— Directions for this task —
With pictures excluded, copy word for word the lines in the data below from the line containing "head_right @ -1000" through the line containing "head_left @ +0".
──────── Source material ────────
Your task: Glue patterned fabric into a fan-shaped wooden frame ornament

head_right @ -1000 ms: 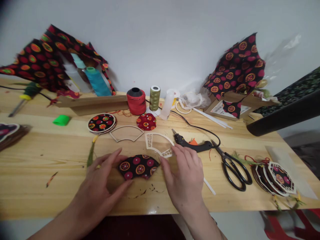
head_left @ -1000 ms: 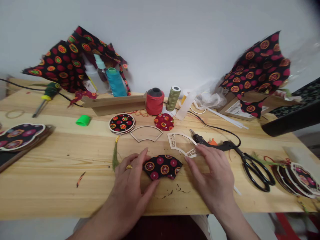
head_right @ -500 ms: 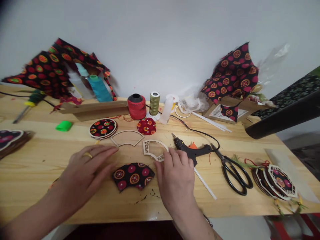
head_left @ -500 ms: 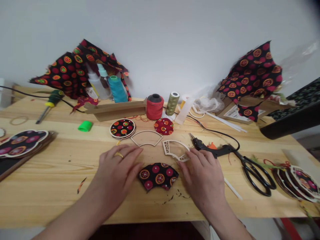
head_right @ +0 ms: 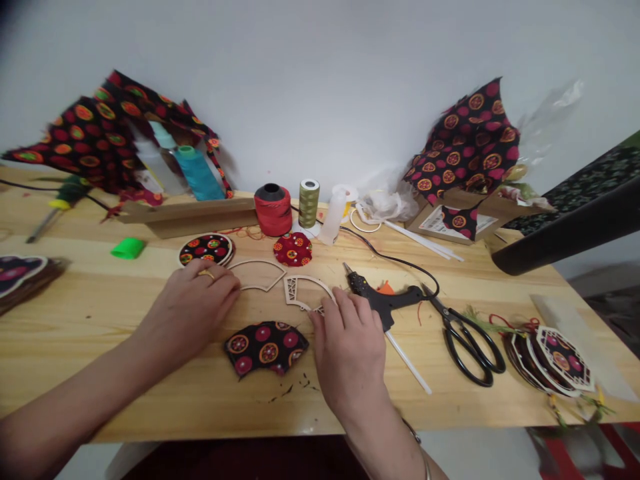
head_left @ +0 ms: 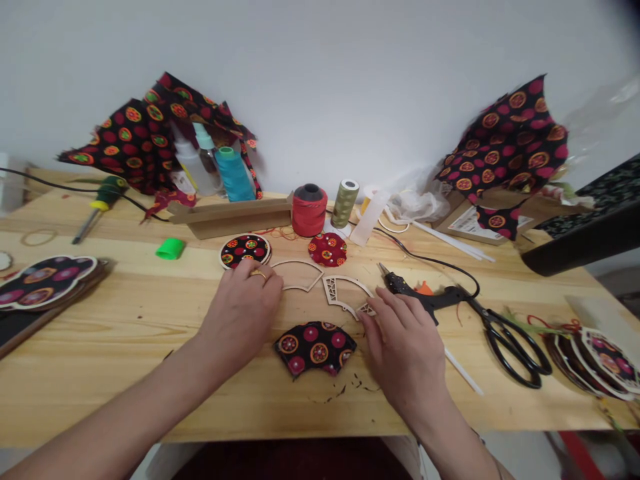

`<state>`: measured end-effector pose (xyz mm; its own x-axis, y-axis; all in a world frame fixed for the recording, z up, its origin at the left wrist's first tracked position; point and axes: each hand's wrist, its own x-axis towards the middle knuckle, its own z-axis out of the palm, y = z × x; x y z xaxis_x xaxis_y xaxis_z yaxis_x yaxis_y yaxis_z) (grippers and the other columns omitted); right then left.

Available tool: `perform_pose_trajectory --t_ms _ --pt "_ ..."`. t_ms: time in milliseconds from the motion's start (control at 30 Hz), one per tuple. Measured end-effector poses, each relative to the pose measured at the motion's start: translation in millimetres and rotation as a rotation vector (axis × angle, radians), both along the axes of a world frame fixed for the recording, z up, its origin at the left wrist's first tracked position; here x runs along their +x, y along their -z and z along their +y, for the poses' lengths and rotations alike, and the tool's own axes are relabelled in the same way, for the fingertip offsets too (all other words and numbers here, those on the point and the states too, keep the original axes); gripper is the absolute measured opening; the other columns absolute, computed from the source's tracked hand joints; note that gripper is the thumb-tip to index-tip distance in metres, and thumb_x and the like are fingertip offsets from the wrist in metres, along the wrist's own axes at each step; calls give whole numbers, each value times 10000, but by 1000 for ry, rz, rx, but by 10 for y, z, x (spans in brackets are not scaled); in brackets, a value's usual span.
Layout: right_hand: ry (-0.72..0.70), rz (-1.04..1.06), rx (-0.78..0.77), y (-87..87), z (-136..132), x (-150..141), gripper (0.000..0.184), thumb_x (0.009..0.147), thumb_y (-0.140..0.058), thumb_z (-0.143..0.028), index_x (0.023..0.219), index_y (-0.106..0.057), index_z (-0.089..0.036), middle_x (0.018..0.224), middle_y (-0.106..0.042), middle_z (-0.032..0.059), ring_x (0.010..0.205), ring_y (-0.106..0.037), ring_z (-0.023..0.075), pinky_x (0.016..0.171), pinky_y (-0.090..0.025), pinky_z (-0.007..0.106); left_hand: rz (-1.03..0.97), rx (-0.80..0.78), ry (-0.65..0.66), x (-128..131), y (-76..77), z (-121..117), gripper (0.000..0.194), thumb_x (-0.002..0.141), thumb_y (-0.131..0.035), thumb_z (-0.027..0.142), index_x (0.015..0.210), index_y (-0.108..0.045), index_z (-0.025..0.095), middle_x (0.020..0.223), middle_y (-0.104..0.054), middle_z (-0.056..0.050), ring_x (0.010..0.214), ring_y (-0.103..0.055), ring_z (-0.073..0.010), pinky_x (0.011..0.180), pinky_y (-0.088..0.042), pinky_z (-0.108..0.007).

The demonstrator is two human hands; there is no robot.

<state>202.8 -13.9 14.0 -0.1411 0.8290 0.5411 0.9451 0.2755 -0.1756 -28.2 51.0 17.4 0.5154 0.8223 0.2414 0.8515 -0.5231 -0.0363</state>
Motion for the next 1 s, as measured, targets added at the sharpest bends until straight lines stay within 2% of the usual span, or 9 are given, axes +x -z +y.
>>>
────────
— Answer to this problem —
head_right @ -1000 ms: 
head_left @ -1000 ms: 
head_right @ -500 ms: 
head_left @ -500 ms: 
head_right @ +0 ms: 
head_left @ +0 ms: 

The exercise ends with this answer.